Department of Ophthalmology & Visual Science, The Chinese University of Hong Kong, Hong Kong.
Department of Ophthalmology, Jiangxi Provincial People's Hospital, The First Affiliated Hospital of Nanchang Medical College, Nanchang, China.
Neuroreport. 2022 Aug 2;33(12):526-533. doi: 10.1097/WNR.0000000000001813. Epub 2022 Jul 5.

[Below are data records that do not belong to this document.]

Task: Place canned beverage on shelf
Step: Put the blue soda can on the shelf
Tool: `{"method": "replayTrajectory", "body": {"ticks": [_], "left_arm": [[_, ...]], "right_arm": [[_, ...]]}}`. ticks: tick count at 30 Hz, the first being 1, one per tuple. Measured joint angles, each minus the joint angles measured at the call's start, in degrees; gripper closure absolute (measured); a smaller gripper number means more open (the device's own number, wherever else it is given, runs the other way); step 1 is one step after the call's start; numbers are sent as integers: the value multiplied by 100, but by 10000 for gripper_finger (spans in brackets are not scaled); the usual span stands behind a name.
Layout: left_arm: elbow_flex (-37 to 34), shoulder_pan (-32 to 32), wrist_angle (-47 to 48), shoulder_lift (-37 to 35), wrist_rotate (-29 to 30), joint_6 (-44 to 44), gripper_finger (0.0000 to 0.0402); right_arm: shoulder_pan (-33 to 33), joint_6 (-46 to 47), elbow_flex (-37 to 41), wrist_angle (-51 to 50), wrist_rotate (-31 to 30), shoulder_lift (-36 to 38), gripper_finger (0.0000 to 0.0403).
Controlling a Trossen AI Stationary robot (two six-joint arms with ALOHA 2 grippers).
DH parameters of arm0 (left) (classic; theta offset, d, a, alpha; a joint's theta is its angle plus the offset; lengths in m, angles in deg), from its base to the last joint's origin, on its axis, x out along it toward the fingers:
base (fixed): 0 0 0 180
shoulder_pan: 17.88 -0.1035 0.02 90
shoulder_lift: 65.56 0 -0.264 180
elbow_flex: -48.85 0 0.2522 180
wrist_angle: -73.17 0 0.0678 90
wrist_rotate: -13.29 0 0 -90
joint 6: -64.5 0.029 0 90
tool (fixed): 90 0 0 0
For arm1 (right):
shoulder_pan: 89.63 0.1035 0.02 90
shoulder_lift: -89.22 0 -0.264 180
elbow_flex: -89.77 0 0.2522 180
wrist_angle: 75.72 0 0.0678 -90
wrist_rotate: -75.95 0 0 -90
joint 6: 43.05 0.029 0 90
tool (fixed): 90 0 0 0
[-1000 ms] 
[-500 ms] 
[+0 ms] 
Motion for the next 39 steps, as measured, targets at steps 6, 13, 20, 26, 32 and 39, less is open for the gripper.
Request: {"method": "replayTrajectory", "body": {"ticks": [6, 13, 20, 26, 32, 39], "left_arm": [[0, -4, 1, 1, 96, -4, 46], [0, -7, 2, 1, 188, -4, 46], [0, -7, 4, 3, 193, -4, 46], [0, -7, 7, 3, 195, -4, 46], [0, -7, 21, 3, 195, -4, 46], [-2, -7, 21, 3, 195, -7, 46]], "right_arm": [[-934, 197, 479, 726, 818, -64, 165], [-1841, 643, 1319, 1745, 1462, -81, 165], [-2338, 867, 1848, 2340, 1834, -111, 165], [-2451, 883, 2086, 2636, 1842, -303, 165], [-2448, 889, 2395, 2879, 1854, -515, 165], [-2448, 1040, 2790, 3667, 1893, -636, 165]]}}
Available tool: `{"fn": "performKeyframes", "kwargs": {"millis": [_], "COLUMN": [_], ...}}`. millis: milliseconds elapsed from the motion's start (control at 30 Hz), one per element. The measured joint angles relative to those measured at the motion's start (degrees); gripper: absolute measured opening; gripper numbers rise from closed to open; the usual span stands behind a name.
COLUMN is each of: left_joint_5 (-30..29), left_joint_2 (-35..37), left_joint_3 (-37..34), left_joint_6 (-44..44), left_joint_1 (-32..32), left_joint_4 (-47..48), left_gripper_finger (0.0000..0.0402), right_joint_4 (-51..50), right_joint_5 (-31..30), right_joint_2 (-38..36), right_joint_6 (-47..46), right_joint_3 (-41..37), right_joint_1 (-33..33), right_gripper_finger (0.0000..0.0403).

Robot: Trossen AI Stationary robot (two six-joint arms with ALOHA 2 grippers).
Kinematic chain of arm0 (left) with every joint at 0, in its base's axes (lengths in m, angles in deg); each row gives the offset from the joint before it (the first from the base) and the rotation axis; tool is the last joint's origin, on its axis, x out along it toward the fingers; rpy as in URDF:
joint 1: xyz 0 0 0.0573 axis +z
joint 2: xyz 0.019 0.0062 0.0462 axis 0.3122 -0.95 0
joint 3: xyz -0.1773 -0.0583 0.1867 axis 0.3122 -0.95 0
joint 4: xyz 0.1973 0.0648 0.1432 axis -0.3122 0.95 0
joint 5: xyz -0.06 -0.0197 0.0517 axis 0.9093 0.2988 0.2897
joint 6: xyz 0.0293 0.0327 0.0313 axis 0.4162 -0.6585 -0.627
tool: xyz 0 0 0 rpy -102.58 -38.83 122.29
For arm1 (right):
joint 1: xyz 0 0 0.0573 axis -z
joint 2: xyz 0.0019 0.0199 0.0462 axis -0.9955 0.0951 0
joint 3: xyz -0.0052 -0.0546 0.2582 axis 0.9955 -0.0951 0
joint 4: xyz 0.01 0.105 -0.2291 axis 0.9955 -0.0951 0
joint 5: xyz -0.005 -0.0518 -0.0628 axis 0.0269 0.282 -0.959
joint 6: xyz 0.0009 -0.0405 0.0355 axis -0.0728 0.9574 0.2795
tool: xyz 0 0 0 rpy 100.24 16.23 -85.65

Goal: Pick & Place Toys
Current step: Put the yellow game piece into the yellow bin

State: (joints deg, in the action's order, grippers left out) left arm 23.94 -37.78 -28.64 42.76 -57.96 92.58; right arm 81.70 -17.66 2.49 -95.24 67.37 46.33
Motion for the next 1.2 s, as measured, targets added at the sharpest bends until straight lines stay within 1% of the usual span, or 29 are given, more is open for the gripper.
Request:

Objective of the study is to investigate the altered intrinsic functional hubs in patients with comitant exotropia (CE) using the voxel-wise degree centrality (DC) analysis method. A total of 28 CE patients and 28 healthy controls (HCs) similarly matched in sex, age, and education level were recruited in this study. All subjects underwent a resting-state functional MRI scan, the voxel-wise DC method was applied to evaluate brain network hubs alterations in CE patients. Then, the DC maps between two groups were chosen to be classification features to distinguish patients with CE from HCs based on the support vector machine (SVM) model. The algorithm performance was evaluated by a permutation test. Compared with HCs, CE patients exhibited significant enhanced DC value in the left cerebelum 8 and the right cerebelum 3; and remarkably decreased DC value in the right precentral gyrus, right anterior cingulated, and paracingulate gyri (two-tailed, voxel level: P < 0.01; GRF correction, cluster level: P < 0.05). However, no relationship was found between the observed average DC of the different brain regions and the clinical features ( P > 0.05). In addition, the SVM model showed an accuracy of 83.93% to clarify CE patients from HCs using the DC maps as a classification feature. CE patients displayed altered functional network hubs in multiple brain areas associated with cognition and motor control, and the DC variability could classify patients from HCs with high accuracy. These findings may assist to understand the neuropathological mechanism for the disease.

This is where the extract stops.